Interesante pregunta, padre. Sin embargo, hay personas que dicen que sienten “incómodas” con algunas cosas relativas a la iglesia, como el hecho de que los demás no se comporten de forma correspondiente con el lugar en donde se encuentran, y por eso es que dicen: “Prefiero orar en casa. Yo tengo mi propia relación con Dios”.

—Esos no son más que pretextos, invocados por algunas personas para justificarse ante su propia conciencia. Sería más honesto decir directamente: “No me agrada venir a la iglesia. Así, por comodidad, prefiero quedarme en casa”. Porque, en primer lugar, quienes oran en casa también vienen a la iglesia. Pero, quienes no oran en casa, tampoco suelen venir a la iglesia…

Creo que hay una relación directamente proporcional entre nuestro deseo de orar en casa y nuestro deseo de orar en la iglesia. Yo he visitado un sinfín de iglesias, tanto “parroquiales” como al interior de los monasterios, y por eso creo que puedo hacer una observación fundamental a esa afirmación —“hay mucho desorden, no es posible orar, me incomoda la presencia de otros”—, y es la siguiente: son simples justificaciones sin base alguna. En general, cuando la persona sencillamente quiere orar en paz y tranquilidad, lo puede hacer en cualquier iglesia.

Quienes buscan justificarse a toda costa, se justifican como sea, pero esa justificación no hace sino engañar la conciencia del hombre, sin tranquilizarla.

En consecuencia, queda un vacío enorme, una sensible soledad en los corazones de aquellos que rechazan venir a la casa de Dios.
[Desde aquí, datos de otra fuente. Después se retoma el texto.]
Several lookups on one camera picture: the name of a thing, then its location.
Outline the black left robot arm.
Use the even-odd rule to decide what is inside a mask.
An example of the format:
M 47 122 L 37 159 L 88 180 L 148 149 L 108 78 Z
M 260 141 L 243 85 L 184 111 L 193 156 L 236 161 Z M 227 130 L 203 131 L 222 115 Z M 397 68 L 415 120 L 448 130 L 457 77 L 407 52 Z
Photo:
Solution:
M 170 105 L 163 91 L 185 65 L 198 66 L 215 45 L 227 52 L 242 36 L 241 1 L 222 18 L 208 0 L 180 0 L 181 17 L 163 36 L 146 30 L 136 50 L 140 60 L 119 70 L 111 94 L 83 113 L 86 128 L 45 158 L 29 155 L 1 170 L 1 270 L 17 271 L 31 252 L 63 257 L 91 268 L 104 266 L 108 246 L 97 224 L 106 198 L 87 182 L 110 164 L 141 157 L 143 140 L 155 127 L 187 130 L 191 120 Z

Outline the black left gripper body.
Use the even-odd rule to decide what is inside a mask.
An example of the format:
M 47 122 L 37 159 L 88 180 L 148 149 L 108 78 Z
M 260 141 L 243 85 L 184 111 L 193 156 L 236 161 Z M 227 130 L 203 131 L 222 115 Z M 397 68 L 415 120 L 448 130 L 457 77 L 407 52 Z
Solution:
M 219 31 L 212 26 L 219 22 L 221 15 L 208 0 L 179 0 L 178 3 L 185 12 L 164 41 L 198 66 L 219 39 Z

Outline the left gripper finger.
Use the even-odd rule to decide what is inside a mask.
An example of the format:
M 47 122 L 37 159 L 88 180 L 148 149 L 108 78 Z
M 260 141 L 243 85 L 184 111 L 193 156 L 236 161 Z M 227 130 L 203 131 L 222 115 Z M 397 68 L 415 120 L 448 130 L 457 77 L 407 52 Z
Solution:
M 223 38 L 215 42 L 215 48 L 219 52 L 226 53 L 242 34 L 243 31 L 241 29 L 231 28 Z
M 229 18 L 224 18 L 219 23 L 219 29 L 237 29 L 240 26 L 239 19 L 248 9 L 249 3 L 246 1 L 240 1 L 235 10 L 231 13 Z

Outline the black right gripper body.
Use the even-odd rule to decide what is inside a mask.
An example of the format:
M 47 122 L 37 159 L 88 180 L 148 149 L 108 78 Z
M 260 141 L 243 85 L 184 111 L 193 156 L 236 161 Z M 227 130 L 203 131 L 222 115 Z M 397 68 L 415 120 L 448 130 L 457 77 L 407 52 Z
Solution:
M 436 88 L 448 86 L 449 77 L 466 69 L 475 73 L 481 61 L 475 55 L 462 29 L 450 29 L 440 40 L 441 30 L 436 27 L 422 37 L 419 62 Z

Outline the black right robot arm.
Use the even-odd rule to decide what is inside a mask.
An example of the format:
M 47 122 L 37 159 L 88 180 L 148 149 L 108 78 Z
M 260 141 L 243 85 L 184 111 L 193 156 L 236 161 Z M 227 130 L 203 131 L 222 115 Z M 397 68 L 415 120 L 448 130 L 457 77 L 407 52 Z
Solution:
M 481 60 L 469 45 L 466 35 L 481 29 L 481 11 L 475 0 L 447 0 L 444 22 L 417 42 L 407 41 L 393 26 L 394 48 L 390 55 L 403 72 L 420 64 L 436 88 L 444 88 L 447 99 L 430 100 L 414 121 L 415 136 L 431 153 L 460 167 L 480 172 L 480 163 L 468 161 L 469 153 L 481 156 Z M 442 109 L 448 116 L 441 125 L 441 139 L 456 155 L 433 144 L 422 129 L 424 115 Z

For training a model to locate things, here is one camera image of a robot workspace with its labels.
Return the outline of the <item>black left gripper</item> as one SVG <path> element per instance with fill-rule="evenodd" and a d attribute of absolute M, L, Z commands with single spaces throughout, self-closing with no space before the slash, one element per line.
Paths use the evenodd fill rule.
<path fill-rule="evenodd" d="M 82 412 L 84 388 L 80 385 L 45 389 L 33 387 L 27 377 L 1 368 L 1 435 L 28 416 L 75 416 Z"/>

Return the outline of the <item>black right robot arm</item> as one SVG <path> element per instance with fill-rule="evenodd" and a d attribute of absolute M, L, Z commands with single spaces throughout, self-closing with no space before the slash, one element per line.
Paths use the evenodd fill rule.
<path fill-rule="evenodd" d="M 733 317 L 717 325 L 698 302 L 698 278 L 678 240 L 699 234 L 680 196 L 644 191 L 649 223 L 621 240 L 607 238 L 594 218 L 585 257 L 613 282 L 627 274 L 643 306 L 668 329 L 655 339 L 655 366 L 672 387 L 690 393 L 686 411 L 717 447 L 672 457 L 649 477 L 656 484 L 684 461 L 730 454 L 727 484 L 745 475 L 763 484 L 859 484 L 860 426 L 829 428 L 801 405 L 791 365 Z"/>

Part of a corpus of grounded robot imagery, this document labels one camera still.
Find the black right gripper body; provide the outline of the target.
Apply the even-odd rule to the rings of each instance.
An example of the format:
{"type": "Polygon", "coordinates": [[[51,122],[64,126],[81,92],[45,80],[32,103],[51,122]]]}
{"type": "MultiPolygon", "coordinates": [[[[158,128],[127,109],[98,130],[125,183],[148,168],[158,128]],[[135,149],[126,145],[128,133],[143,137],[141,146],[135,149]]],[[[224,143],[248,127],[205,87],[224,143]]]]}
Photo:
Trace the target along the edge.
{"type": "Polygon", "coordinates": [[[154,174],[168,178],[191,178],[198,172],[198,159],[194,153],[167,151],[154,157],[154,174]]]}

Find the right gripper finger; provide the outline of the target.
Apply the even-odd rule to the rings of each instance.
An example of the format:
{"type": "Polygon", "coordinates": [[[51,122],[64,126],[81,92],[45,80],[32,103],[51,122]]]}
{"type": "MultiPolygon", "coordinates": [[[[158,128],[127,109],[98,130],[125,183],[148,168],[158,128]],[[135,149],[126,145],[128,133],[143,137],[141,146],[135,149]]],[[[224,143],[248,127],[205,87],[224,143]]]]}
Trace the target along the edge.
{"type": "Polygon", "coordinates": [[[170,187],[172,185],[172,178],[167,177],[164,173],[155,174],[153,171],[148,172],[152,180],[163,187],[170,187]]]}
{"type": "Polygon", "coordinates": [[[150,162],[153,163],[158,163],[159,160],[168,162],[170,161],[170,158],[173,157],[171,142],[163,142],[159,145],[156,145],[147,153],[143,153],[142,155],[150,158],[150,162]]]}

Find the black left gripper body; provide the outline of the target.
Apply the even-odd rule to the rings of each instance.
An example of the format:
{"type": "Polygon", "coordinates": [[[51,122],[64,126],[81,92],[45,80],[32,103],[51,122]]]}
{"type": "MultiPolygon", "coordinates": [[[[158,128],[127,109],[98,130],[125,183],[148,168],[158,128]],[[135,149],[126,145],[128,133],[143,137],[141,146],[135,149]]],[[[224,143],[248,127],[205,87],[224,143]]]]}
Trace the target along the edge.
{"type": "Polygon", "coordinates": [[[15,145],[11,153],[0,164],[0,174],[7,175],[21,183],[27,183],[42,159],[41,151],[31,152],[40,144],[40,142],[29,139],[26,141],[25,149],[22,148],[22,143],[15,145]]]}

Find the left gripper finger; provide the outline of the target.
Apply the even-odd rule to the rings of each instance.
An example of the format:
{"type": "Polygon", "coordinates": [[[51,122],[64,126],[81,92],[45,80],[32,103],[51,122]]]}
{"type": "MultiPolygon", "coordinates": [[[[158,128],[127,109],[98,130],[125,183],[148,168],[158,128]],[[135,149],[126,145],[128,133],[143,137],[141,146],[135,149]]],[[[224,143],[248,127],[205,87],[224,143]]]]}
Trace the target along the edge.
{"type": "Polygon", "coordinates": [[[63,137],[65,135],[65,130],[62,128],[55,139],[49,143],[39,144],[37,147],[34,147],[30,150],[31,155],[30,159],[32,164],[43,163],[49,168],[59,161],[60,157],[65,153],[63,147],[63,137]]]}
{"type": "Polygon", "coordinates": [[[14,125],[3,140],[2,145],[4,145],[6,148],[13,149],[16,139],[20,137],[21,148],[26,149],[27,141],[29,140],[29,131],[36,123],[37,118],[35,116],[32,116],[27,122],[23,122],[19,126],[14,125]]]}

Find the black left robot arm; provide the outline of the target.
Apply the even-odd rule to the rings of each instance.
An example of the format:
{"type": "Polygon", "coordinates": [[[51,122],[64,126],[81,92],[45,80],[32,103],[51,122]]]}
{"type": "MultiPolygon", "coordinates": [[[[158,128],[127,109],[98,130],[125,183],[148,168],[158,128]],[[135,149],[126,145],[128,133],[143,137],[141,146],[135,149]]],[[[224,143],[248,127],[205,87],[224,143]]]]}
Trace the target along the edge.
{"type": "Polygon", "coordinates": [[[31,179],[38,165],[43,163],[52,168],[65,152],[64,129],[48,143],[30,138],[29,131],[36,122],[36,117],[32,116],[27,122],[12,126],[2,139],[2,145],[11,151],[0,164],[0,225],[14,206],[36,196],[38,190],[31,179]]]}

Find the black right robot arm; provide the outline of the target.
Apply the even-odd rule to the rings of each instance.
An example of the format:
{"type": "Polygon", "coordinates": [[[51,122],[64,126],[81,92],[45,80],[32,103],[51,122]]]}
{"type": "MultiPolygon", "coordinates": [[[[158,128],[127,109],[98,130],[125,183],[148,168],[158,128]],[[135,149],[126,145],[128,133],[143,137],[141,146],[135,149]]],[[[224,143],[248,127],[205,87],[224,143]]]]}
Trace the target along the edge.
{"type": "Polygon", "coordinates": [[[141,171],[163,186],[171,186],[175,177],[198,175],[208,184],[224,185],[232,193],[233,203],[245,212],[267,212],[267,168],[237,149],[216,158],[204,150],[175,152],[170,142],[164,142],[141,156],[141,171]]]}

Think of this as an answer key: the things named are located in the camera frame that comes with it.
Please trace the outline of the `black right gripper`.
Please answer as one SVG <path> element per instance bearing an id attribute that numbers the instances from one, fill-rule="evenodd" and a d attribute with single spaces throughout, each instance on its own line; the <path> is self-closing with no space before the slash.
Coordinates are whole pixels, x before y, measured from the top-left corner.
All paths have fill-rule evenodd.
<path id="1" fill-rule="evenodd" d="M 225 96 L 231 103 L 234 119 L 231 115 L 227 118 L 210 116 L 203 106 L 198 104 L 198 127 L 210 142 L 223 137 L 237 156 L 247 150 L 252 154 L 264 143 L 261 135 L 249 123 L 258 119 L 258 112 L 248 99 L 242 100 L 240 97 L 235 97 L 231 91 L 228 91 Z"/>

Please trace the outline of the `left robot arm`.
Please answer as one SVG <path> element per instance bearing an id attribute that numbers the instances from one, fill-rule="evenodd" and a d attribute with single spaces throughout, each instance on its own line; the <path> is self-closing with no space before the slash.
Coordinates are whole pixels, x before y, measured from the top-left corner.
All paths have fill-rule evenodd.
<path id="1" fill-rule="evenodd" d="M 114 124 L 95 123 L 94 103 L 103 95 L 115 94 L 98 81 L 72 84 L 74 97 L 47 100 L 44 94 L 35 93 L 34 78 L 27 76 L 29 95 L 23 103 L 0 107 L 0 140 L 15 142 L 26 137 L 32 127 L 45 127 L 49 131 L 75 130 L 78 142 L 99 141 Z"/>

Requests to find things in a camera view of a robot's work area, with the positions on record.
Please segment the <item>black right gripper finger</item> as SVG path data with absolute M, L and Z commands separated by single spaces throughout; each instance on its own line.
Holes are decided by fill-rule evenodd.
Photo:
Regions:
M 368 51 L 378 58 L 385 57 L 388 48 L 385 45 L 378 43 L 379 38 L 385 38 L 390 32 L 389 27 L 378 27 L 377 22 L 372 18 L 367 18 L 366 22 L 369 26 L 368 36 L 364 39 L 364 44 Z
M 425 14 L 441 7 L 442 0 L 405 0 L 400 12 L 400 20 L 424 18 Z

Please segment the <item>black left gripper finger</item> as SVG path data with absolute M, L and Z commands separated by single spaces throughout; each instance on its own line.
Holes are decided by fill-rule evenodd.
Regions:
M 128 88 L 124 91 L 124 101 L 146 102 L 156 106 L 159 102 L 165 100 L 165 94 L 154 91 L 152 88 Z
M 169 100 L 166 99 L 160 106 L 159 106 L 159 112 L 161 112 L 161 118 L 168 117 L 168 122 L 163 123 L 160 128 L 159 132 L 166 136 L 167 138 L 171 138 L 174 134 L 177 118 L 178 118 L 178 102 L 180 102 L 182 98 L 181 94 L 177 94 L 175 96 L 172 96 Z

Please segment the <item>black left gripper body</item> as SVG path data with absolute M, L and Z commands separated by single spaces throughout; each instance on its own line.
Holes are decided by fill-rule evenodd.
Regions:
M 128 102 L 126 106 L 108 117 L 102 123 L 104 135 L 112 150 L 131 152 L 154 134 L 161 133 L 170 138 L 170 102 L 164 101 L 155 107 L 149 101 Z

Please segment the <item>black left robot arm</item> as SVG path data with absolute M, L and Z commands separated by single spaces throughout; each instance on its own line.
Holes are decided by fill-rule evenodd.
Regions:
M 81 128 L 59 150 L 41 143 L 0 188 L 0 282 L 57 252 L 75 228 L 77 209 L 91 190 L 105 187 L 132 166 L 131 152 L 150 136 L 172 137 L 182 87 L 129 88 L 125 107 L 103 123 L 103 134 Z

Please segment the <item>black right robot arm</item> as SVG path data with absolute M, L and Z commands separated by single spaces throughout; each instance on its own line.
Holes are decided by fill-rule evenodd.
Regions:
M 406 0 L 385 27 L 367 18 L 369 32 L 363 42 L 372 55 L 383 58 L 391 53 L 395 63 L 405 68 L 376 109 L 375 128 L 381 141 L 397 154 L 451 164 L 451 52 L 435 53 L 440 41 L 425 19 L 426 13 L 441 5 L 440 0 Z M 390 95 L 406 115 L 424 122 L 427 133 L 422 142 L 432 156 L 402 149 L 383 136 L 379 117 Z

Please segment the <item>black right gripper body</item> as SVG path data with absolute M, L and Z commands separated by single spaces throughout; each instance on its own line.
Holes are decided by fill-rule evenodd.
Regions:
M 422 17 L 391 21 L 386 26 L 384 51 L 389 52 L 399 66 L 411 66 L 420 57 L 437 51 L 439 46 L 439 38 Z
Él no nos llama a Su casa para que le demos algo, porque no tenemos nada que podamos darle.

Él nos llama para darnos algo que nadie más podría ofrecernos en este mundo: perdón, salvación, vida eterna, consuelo espiritual, purificación, luz y la posibilidad de alzarnos al estado de hijos Suyos. No es posible recibir ninguno de estos dones si no empezamos por conocer Su casa, Su Palabra, Sus servidores y el Evangelio de Su Hijo.